Thomas shared https://docs.google.com/spreadsheets/d/1VPdW_upQtP9voPq-fZW_McfyPTfR5Lr-jFGmSubffLA/edit?usp=sharing This spreadsheet only includes Latin authors. My understanding is that it is a working list of the Leipzig project.
Alison shared https://docs.google.com/spreadsheets/d/1RHN6KBulDGbpKATLU6PtwU4o5xVsaBB6xbQRtKjMyWE/edit?usp=sharing that includes Latin, Greek, inscriptions etc. and is the working list of the Perseus Project.
Most (but not all) the entries of list #2 have entered the Perseus Catalog in http://catalog.perseus.org [http://catalog.perseus.org/catalog/urn:cite:perseus:author.1179]

My URNs short explanation

Grammarians: main sources of Ursus

Priscian Institutio
- urn:cts:latinLit:stoa0234a.stoa001
Priscian De figuris numerorum
- urn:cts:latinLit:stoa0234a.stoa003
Donatus (Ars Minor, pp. 367-392)
- urn:cts:latinLit:stoa0110.stoa001
- (Other minor works by Donatus, from "De barbarismo" on, i.e. from page 393, have different URNs: see long explanation below)
Seruius Commentarius
- urn:cts:latinLit:stoa0259.stoa001
Sergius Explanationes
- urn:cts:latinLit:stoa0258a.stoa001
Pompeius Inst
- urn:cts:latinLit:stoa0233c.stoa001
Virgilius Grammaticus, Opera
- urn:cts:latinLit:stoa0290a.stoa001
- urn:cts:latinLit:stoa0290a.stoa001.opp-lat1 (Huemer, Johann, ed., Virgilii Maronis grammatici opera, Leipzig, 1886)

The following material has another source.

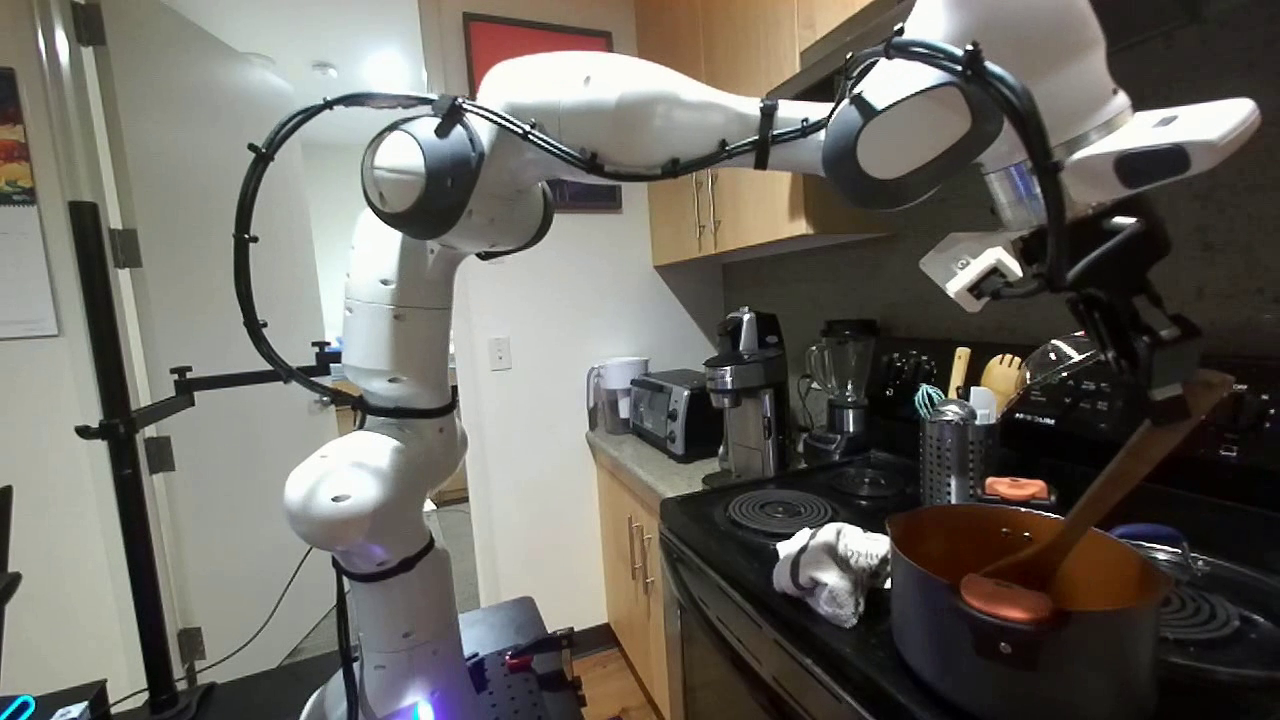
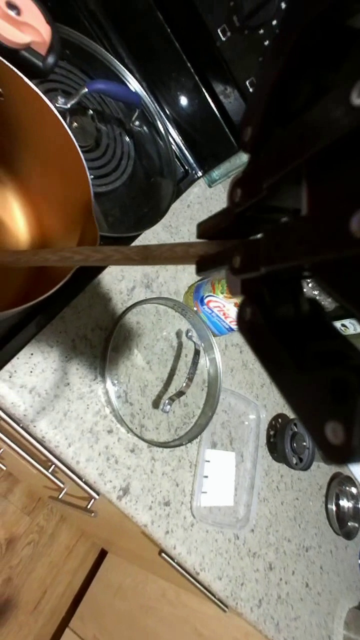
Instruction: Stir the contents in the grey pot on the stove
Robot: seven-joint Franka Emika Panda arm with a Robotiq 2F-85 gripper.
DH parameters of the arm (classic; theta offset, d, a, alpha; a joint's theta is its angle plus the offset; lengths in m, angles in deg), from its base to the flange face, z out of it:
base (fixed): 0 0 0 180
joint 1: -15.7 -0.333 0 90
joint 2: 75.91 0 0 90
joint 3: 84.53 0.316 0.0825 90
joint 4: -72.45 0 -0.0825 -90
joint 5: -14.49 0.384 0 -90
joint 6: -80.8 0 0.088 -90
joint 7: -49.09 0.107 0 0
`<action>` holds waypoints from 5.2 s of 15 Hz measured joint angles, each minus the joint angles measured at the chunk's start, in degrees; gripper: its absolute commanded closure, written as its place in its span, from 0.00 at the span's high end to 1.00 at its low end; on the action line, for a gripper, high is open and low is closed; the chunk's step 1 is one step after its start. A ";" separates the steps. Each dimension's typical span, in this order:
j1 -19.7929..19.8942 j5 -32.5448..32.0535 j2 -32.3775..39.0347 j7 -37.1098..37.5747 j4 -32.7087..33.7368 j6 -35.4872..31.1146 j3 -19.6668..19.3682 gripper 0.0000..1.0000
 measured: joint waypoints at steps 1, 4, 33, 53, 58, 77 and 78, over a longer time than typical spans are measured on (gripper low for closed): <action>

Classical sources of citations in those grammarians, in order of appearance in the manuscript (partial list)

Persius, Saturae
- urn:cts:latinLit:phi0969.phi001
Verg. Aen.
- urn:cts:latinLit:phi0690.phi003
Lucanus, Pharsalia
- urn:cts:latinLit:phi0917.phi001
Claudius Caesar Germanicus, Fragmenta Aratea
- urn:cts:latinLit:phi0881.phi002

My URNs long explanation

Priscian from Caesarea, "Institutio de arte grammatica"

List #1 and catalog #3 have the author, but not the work.
List #2 has author and work. URN: stoa0234a.stoa001

Priscian from Caesarea, "De figuris numerorum"

List #1 and catalog #3 have the author, but not the work.
List #2 has author and work. URN: stoa0234a.stoa003

Pompeius, 5th/6th cent., "Commentum Artis Donati"

List #1 and catalog #3 do not have the author.
List #2 has author and work. URN: stoa0233c.stoa001

Servius, 4th cent., "Commentarius in Artem Donati"

List #1 does not have the author.
List #3 has the author, but not the work.
List # 2 has author and work. URN: stoa0259.stoa001

Sergius, the Grammarian, fl. 515-517, "Explanationem in Artem Donati"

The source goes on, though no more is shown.